Emotion estimating device 1A only needs to receive the walking data including at least one parameter of the walking speed, the stride, and the pitch in order to obtain the mind score. Furthermore, the following description will be given assuming that the walking data is data measured by measurement device 2, but walking parameters such as the walking speed, the stride, and the pitch may be measured by sensor 20A (the acceleration sensor of the smartphone) of emotion estimating device 1A or may be measured by another wearable device.
When it is determined that it is not the timing to receive the input of the walking data (NO in step S301), emotion estimating device 1A skips the processing of step S302. Emotion estimating device 1A receives the input of immobility time data every predetermined period (for example, every minute). Emotion estimating device 1A determines whether it is the timing to receive the input of the immobility time data (step S303). When it is determined that it is the timing to receive the input of the immobility time data (YES in step S303), emotion estimating device 1A receives the input of the immobility time data (step S304).
At this point, the immobility time data is the time during which subject P is not walking, for example, the time during which subject P is sitting or sleeping. The immobility time data is measured by sensor 20A (the acceleration sensor of the smartphone) of emotion estimating device 1A. Alternatively, the immobility time data may be calculated from the walking parameter obtained from the smart shoes as measurement device 2.
Emotion estimating device 1A can also score the emotion of subject P other than at the time of walking by correcting the mind score using the immobility time data in addition to the walking data, and can obtain the mind score. Specifically, emotion estimating device 1A subtracts the point from the mind score according to the immobility time data. This is based on the result of a study in which the relationship between the sitting time and the mental health was verified (Yuko KAI and four others, “Relationship between Sitting Behavior and Mental Health in Japanese Workers”, Physical Fitness Research, BULLETIN OF THE PHYSICAL FITNESS RESEARCH INSTITUTE, No. 114, pp. 1 to 10, Apr., 2016) that the mental health was degraded when the sitting time was long. Consequently, emotion estimating device 1A can score the emotion of subject P other than walking by subtracting the score corresponding to the immobility time during which subject P is not walking from the mind score obtained at the time of walking.
When it is determined that it is not the timing to receive the input of the immobility time data (NO in step S303), emotion estimating device 1A skips the processing of step S304. Subsequently, emotion estimating device 1A receives the input of the emotion data at predetermined timing (for example, once every morning).

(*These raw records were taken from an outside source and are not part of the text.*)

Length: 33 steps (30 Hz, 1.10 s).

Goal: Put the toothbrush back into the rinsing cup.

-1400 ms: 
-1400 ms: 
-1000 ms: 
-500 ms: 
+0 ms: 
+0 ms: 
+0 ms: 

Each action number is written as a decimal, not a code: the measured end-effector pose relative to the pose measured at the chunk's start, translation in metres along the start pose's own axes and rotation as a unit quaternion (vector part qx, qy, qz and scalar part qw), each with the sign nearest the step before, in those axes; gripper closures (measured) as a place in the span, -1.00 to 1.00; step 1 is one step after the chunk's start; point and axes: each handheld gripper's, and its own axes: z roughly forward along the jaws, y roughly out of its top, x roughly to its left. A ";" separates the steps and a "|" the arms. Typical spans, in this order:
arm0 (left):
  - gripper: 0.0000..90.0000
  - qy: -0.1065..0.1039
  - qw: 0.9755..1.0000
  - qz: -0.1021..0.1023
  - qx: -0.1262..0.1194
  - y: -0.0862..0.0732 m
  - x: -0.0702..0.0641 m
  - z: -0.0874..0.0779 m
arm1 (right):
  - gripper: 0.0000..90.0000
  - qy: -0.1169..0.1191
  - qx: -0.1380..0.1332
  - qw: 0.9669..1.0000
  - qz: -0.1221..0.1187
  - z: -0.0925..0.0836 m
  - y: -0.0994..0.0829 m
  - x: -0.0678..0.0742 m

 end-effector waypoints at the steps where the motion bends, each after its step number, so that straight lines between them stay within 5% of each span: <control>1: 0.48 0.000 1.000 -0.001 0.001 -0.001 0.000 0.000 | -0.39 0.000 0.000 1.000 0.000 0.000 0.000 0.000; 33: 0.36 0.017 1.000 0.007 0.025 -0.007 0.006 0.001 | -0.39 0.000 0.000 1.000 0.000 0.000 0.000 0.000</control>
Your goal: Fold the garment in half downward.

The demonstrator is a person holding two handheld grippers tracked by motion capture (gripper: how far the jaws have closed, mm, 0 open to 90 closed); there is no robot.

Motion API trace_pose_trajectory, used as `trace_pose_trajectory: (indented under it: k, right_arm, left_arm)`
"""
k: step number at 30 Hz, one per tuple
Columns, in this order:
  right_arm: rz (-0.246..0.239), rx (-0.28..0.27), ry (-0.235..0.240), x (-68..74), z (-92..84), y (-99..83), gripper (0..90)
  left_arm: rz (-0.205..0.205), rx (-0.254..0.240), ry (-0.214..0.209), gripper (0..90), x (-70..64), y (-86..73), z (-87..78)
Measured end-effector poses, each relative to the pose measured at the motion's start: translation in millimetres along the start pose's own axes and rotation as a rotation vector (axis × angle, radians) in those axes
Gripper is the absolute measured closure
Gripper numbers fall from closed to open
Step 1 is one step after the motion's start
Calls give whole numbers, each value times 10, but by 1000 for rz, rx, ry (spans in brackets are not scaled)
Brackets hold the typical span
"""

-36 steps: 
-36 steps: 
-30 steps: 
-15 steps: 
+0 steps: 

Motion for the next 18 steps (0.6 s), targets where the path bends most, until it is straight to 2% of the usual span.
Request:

Emotion estimating device 1A determines whether it is the timing to accept the input of the emotion data (step S305). When it is determined that it is the timing to receive the input of the emotion time data (YES in step S305), emotion estimating device 1A receives the input of the emotion data (step S306). At this point, the emotion data is a subjective evaluation value of subject P obtained by subject P answering the questionnaire displayed on display 17A of emotion estimating device 1A.
Emotion estimating device 1A can improve the accuracy of the mind score by correcting the mind score using the emotion data in addition to the walking data. The mind score obtained from the walking data fluctuates greatly according to the mood of subject P. Accordingly, emotion estimating device 1A can adjust the mind score according to the mood of the day by inputting the emotion data once every morning, and the accuracy of the mind score is improved. In particular, the input of the emotion data once every morning means initial value adjustment when the activity from the state of sleeping for a long time is started to start scoring of the emotion by the walking data. However, the timing of inputting the emotion data is not limited to once every morning, but the emotion data may be input every several hours. The number of times of inputting the emotion data is desirably set to such a number that subject P does not feel bothersome to the input operation. Furthermore, the content of the emotion data is not limited to the mood of subject P this morning, but may be subjective evaluation values of subject P such as the current mood, physical fatigue, and sleep quality according to the questionnaire displayed on input screen 171.
Returning to
Specifically, how to obtain the mind score will be described.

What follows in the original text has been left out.